- Opening Delimiter -
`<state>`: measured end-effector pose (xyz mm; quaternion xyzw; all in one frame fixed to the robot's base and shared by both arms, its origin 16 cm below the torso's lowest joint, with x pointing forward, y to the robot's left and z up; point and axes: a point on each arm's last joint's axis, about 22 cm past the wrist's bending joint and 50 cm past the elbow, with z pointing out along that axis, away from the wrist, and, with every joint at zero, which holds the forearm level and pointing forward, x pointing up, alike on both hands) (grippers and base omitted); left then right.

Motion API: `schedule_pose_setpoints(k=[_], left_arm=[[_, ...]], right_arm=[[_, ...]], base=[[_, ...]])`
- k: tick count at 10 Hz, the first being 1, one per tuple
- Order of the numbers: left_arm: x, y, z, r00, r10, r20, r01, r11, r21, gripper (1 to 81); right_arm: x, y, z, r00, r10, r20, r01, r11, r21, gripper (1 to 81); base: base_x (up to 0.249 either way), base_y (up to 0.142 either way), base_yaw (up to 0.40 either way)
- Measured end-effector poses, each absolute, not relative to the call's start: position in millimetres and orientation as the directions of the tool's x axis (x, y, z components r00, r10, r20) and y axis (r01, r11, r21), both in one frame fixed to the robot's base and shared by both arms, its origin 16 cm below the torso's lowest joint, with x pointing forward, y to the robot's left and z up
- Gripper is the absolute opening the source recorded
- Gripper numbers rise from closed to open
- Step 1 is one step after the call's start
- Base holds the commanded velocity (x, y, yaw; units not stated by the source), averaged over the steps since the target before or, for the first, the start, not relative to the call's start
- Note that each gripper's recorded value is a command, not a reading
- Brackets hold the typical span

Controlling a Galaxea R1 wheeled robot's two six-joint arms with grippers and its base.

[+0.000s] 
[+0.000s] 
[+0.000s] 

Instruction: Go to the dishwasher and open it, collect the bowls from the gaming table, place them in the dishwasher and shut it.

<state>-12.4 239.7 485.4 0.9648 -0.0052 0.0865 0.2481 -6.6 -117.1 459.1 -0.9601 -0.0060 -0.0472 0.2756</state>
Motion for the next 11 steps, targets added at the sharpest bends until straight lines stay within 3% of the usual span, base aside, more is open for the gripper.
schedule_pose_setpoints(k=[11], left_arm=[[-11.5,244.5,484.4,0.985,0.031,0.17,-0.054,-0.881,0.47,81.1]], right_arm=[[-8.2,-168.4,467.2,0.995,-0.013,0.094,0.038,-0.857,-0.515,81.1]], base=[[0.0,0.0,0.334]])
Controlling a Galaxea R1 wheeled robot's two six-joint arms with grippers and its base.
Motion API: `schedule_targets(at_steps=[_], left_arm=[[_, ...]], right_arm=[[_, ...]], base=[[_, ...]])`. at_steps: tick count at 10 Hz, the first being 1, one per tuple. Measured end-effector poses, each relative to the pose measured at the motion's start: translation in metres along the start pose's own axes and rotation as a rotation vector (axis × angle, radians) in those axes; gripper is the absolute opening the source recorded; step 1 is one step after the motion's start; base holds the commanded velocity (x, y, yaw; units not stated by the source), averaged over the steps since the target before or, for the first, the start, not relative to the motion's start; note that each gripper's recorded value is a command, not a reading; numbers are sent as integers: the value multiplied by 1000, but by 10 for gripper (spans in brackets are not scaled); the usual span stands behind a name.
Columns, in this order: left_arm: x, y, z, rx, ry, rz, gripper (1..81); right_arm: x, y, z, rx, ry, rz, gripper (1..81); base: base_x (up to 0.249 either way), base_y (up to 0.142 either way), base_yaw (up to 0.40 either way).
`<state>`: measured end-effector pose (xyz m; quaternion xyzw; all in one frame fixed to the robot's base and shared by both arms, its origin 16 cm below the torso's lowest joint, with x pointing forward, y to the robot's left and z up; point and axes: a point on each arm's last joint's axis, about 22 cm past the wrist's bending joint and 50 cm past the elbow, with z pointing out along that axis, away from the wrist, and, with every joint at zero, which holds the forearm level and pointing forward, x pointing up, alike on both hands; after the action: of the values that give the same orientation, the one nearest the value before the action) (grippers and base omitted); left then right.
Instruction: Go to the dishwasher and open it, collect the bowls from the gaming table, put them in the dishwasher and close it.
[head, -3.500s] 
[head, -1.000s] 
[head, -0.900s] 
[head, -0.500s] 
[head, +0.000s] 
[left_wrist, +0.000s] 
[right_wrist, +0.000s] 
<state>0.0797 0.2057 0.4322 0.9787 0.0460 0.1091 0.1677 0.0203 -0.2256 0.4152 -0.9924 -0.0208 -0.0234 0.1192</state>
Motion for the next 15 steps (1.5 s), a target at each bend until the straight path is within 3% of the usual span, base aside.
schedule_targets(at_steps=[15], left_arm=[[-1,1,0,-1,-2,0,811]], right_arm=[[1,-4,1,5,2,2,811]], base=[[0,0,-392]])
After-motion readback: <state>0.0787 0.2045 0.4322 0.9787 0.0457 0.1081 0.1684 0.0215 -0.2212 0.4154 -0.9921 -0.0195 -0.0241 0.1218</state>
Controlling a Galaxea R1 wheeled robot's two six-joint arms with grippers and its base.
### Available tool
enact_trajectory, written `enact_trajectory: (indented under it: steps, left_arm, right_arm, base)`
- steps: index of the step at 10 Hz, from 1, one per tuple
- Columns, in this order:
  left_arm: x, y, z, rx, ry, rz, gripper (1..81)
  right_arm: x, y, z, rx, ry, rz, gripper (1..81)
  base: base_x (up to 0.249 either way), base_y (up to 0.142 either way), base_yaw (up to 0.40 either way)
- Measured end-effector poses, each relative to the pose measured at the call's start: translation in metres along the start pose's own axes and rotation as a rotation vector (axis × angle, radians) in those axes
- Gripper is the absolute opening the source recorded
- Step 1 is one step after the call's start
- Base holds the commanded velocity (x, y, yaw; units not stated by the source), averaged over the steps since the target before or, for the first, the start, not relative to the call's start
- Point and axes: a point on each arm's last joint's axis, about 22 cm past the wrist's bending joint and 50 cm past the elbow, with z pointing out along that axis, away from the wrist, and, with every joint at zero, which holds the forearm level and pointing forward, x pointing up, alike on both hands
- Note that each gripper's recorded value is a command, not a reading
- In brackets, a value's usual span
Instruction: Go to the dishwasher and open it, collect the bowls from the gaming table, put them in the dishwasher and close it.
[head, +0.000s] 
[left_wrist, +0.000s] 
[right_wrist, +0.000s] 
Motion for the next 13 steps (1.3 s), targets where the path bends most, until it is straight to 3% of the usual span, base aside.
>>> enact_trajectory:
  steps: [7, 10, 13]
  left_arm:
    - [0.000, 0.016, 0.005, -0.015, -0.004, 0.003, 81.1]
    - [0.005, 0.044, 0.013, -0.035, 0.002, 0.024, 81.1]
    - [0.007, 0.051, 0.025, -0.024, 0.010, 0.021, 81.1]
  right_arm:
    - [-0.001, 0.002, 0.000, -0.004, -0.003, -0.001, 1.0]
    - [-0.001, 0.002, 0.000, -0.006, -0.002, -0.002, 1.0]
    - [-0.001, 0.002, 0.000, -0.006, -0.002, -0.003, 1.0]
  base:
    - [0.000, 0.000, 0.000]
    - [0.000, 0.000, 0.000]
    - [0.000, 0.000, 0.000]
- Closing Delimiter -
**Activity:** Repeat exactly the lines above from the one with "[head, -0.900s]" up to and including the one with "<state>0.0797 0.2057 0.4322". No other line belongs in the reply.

**Task answer:**
[head, -0.900s] 
[head, -0.500s] 
[head, +0.000s] 
[left_wrist, +0.000s] 
[right_wrist, +0.000s] 
<state>0.0797 0.2057 0.4322 0.9787 0.0460 0.1091 0.1677 0.0203 -0.2256 0.4152 -0.9924 -0.0208 -0.0234 0.1192</state>

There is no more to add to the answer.